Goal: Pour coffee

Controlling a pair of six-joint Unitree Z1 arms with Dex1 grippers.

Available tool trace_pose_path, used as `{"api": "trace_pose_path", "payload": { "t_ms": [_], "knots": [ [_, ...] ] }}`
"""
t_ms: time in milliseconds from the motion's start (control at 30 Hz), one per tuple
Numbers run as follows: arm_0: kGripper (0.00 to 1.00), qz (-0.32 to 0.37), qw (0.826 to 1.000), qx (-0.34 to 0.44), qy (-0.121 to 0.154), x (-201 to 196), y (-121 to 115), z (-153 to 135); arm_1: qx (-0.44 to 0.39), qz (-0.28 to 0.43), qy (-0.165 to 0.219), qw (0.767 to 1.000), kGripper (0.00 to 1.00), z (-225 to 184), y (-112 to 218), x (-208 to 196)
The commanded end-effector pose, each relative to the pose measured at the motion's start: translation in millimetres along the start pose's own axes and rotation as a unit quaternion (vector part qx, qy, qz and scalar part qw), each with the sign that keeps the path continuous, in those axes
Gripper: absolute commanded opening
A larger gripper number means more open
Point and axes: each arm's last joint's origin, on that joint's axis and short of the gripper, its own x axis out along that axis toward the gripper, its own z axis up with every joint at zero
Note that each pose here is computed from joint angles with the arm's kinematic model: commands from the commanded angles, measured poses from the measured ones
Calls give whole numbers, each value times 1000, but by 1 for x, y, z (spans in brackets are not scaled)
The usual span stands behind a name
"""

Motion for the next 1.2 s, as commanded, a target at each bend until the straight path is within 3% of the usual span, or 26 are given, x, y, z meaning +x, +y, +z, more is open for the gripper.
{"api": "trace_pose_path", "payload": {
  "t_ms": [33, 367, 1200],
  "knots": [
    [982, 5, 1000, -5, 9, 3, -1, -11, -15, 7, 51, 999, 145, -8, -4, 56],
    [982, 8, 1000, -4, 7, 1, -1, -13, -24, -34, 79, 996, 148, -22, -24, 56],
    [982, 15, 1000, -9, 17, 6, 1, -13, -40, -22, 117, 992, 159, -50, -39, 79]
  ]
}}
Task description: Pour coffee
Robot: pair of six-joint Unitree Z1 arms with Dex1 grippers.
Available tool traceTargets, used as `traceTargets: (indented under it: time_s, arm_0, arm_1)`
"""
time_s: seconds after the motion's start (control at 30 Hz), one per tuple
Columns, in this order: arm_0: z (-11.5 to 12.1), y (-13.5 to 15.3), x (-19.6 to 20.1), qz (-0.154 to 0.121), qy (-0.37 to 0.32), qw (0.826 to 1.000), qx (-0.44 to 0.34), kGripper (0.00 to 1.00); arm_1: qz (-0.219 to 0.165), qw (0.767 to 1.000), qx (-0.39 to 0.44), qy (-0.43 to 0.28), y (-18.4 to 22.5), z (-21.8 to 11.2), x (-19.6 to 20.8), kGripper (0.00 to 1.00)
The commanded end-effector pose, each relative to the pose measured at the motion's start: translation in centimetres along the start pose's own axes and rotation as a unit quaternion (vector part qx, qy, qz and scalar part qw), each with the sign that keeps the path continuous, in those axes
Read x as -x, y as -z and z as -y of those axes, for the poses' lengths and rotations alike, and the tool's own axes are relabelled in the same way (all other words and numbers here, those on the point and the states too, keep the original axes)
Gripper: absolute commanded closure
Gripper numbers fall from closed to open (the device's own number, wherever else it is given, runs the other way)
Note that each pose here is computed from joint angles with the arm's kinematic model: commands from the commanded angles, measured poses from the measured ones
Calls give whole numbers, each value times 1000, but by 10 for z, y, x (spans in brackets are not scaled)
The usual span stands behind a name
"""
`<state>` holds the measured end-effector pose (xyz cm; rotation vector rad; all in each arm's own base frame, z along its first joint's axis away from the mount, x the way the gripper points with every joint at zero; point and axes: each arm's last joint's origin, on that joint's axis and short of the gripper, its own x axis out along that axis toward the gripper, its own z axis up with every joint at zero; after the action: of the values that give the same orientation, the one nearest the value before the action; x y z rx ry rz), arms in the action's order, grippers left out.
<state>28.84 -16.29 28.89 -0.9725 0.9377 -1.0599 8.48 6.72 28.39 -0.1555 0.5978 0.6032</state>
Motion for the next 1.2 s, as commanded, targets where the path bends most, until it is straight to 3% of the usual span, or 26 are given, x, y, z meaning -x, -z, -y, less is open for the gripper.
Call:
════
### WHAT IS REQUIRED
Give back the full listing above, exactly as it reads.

### TASK ANSWER
Goal: Pour coffee

Controlling a pair of six-joint Unitree Z1 arms with Dex1 grippers.

Available tool trace_pose_path, used as `{"api": "trace_pose_path", "payload": { "t_ms": [_], "knots": [ [_, ...] ] }}`
"""
t_ms: time in milliseconds from the motion's start (control at 30 Hz), one per tuple
Numbers run as follows: arm_0: kGripper (0.00 to 1.00), qz (-0.32 to 0.37), qw (0.826 to 1.000), qx (-0.34 to 0.44), qy (-0.121 to 0.154), x (-201 to 196), y (-121 to 115), z (-153 to 135); arm_1: qx (-0.44 to 0.39), qz (-0.28 to 0.43), qy (-0.165 to 0.219), qw (0.767 to 1.000), kGripper (0.00 to 1.00), z (-225 to 184), y (-112 to 218), x (-208 to 196)
The commanded end-effector pose, each relative to the pose measured at the motion's start: translation in millimetres along the start pose's own axes and rotation as a unit quaternion (vector part qx, qy, qz and scalar part qw), each with the sign that keeps the path continuous, in those axes
Gripper: absolute commanded opening
A larger gripper number means more open
Point and axes: each arm's last joint's origin, on that joint's axis and short of the gripper, its own x axis out along that axis toward the gripper, its own z axis up with every joint at zero
Note that each pose here is computed from joint angles with the arm's kinematic model: commands from the commanded angles, measured poses from the measured ones
Calls give whole numbers, each value times 1000, but by 1 for x, y, z (spans in brackets are not scaled)
The usual span stands behind a name
"""

Motion for the next 1.2 s, as commanded, a target at each bend until the straight path is within 3% of the usual span, or 26 are given, x, y, z meaning +x, +y, +z, more is open for the gripper.
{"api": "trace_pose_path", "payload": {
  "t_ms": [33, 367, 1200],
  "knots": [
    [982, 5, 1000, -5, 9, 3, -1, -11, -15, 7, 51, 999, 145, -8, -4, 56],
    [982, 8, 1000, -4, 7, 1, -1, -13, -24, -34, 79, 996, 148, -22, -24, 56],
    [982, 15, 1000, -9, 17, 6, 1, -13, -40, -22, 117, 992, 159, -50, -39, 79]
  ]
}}
Task description: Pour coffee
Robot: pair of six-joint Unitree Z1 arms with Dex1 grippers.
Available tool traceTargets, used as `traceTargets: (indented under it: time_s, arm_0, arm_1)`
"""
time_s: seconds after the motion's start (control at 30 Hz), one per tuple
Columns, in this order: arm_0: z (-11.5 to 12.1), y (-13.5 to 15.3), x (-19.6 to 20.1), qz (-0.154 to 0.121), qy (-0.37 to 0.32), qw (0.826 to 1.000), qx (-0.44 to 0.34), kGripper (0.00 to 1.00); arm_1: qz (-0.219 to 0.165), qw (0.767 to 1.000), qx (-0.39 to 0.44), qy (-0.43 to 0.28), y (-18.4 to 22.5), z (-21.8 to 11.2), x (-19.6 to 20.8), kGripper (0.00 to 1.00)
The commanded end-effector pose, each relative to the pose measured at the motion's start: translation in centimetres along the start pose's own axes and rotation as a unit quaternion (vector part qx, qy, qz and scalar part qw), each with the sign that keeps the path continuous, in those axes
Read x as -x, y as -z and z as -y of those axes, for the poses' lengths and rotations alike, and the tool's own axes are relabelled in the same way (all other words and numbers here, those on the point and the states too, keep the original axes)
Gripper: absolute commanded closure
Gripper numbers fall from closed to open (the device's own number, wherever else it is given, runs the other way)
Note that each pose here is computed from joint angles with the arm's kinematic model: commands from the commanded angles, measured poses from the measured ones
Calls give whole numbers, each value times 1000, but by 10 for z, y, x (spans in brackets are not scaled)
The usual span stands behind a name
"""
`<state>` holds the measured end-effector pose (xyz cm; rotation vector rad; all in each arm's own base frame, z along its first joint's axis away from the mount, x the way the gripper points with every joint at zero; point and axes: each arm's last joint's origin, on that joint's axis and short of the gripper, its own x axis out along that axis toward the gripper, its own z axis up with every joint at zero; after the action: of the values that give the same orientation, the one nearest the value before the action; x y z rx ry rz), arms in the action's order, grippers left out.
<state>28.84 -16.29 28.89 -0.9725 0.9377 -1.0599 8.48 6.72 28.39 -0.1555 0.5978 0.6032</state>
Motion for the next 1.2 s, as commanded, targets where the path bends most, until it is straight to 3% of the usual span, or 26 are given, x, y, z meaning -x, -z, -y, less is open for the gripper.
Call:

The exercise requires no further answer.